Please return the records below exactly as they stand.

--------------------------------------------------

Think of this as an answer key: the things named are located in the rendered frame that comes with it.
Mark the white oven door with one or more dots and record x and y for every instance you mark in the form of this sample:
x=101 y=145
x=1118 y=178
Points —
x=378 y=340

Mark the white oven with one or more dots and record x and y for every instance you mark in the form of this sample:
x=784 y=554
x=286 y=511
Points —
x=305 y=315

--------------------------------------------------

__OUTPUT FOR THIS EXERCISE__.
Think of this as an answer key: the things named are located in the rendered frame that comes with it.
Mark the white oven door with one or more dots and record x and y for every instance you mark in the form of this sample:
x=101 y=145
x=1118 y=178
Points —
x=378 y=340

Mark the white oven with one or more dots and record x and y for every instance you mark in the form of this sample:
x=784 y=554
x=286 y=511
Points —
x=305 y=315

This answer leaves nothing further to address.